16 For you will not delight in sacrifice, or I would give it; you will not be pleased with a burnt offering.
17 The sacrifices of God are a broken spirit; a broken and contrite heart, O God, you will not despise. – Psalm 51:16-17
What we see in these verses is that God does not delight in sacrifices in and of themselves. The psalmist says in verse 16, You will not delight in sacrifice, or I would give it, and then, in poetic parallelism, You will not be pleased with a burnt offering. This might sound odd at first glance, because it was the Lord who commanded sacrifices in the Old Covenant. But we see the explanation in the following verse.
The sacrifices of God are a broken spirit; a broken and contrite heart, O God, You will not despise. The sacrifices of God are here contrasted with the empty sacrifices that unrepentant men offer in vain. True sacrifice is a broken spirit. In other words, a physical sacrifice made in the temple, in the Old Covenant, was supposed to come from the inside. In parallelism, the psalmist defines a broken spirit: a broken and contrite heart. The Lord is not interested in outward acts of repentance if they are not flowing from a heart of true repentance. But a true sacrifice, true repentance, He will never despise.
Do you ever find yourself going through the motions of repentance? You ask the Lord for forgiveness, even though in your heart, you have not turned away from your sin? Or you fully intend to continue in it? God is not fooled by empty acts of repentance. He wants a broken spirit, a broken and contrite heart.
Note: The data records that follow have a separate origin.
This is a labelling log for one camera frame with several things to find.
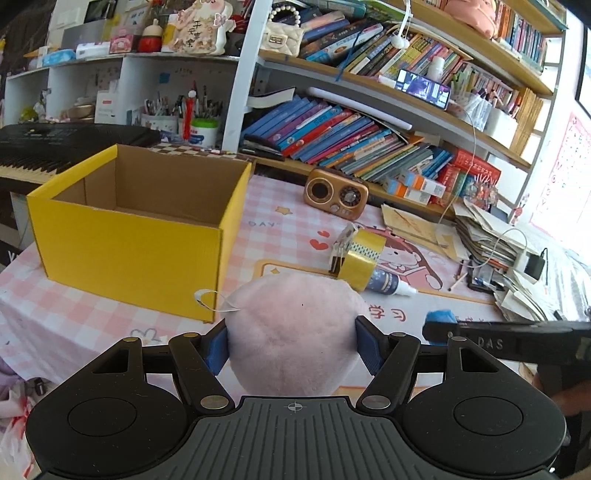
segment pearl handle
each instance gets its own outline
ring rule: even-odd
[[[299,27],[301,24],[301,20],[300,20],[300,13],[297,11],[296,7],[288,7],[286,5],[282,5],[280,7],[276,7],[273,10],[271,10],[271,13],[269,14],[269,21],[273,21],[273,19],[275,18],[275,15],[277,15],[280,12],[291,12],[294,14],[295,16],[295,26]]]

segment picture frame
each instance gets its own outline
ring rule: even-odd
[[[137,7],[130,8],[127,10],[127,12],[125,12],[121,27],[144,27],[148,17],[150,16],[151,7],[152,3],[146,2],[144,4],[138,5]]]
[[[579,69],[579,83],[575,100],[581,106],[589,118],[591,118],[591,29],[585,28],[583,35],[583,48],[581,55],[581,66]]]

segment figurine
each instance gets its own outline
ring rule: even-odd
[[[173,50],[181,53],[222,55],[226,32],[234,30],[232,4],[224,0],[195,0],[178,13]]]

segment pink plush ball
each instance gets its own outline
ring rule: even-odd
[[[332,395],[359,361],[355,317],[363,298],[343,280],[281,273],[228,297],[230,364],[250,395]]]

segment speaker grille
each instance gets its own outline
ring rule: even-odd
[[[333,186],[325,179],[313,179],[306,186],[308,197],[316,203],[327,203],[333,196]]]

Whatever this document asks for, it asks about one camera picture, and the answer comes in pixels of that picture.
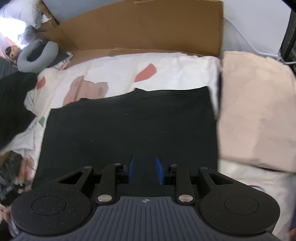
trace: ribbed gray handle
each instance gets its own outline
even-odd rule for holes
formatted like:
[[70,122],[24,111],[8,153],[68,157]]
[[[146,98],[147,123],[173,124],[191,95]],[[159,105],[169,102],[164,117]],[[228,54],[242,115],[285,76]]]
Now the ribbed gray handle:
[[170,197],[121,197],[100,206],[88,223],[58,237],[22,233],[14,241],[279,241],[271,234],[241,238],[221,234],[207,226],[190,206]]

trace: metal screw
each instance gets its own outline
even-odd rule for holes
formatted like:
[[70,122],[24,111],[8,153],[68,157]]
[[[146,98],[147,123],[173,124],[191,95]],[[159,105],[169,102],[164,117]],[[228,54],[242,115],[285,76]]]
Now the metal screw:
[[191,202],[193,200],[193,197],[187,194],[183,194],[181,196],[179,196],[179,200],[181,202]]
[[110,196],[108,194],[103,194],[103,195],[98,196],[98,200],[100,202],[109,202],[112,200],[112,196]]

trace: black fabric mat
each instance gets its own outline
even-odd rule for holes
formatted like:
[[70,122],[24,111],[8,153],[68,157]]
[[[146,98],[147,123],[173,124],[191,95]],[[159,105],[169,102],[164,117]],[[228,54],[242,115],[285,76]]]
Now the black fabric mat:
[[33,188],[83,166],[97,172],[110,163],[129,164],[131,155],[141,171],[135,178],[152,182],[154,156],[161,155],[162,164],[217,169],[216,122],[208,88],[136,89],[51,110]]
[[0,80],[0,150],[27,129],[35,115],[26,109],[27,92],[37,84],[34,73],[15,72]]

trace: gray neck pillow
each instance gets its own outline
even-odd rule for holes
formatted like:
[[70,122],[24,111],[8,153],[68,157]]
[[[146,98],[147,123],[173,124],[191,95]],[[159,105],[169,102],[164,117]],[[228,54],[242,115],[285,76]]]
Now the gray neck pillow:
[[50,64],[56,59],[59,53],[59,46],[55,42],[48,42],[41,55],[35,61],[28,61],[28,57],[32,51],[38,48],[42,44],[42,40],[37,39],[24,48],[17,59],[17,68],[21,72],[33,72],[40,73],[42,70],[50,66]]

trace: beige pillow
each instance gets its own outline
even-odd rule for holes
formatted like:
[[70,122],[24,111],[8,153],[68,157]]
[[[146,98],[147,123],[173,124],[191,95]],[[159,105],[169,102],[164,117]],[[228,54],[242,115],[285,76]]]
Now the beige pillow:
[[220,157],[296,172],[296,80],[271,58],[225,52]]

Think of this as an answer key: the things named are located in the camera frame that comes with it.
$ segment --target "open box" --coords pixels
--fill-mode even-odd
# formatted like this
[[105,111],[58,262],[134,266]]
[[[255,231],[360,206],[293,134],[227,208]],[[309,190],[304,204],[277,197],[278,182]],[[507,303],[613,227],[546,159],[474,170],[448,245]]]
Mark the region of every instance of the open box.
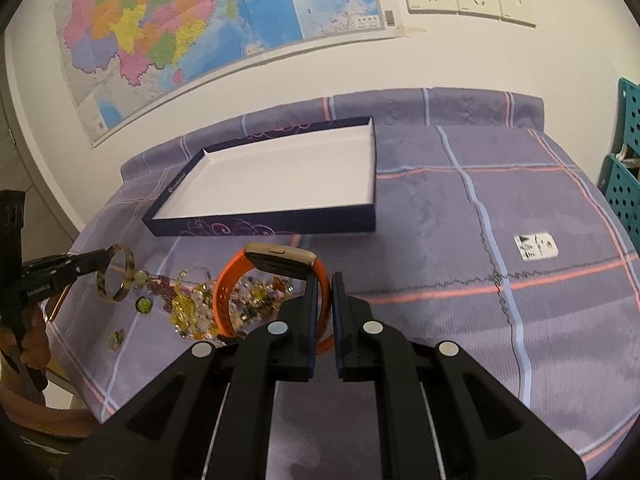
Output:
[[143,216],[155,236],[373,232],[373,119],[306,124],[201,150]]

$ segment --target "map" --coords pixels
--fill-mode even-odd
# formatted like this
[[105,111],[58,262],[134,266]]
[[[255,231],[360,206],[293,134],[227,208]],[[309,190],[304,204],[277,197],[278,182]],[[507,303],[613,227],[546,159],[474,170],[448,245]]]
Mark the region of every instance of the map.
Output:
[[60,0],[55,17],[66,80],[94,145],[221,67],[385,27],[378,0]]

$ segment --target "card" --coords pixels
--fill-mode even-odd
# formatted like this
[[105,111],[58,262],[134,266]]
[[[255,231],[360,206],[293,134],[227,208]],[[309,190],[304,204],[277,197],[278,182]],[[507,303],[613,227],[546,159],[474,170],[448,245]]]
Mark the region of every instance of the card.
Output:
[[520,256],[525,262],[558,257],[558,246],[549,233],[514,236]]

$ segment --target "white wall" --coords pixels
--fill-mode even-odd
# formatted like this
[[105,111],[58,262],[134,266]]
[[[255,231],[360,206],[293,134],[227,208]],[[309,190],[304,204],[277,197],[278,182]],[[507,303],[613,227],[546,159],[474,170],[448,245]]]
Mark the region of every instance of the white wall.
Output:
[[[595,180],[610,151],[618,79],[640,81],[640,28],[622,0],[534,0],[536,29],[406,13],[405,24],[423,32],[226,76],[91,149],[60,68],[53,4],[25,0],[20,6],[6,34],[9,76],[24,135],[79,228],[120,186],[121,164],[142,150],[242,113],[367,89],[452,86],[540,96],[547,132]],[[269,91],[262,90],[265,82]]]

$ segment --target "orange watch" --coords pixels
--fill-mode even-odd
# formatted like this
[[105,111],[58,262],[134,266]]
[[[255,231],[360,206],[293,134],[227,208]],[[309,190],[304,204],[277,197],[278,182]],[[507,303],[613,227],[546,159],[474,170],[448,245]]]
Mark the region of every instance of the orange watch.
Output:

What will give us this heart? It’s only possible for those who have been been given a new heart already. So, for those with a new heart, it starts with considering God’s grace and mercy to you through the cross of Christ. When we examine and meditate on God’s love, it should convict us of our sinfulness. When we’re reminded afresh of the wrath we utterly deserve, it causes us to fall to the feet of Christ, whose very feet and hands and crown were pierced for us.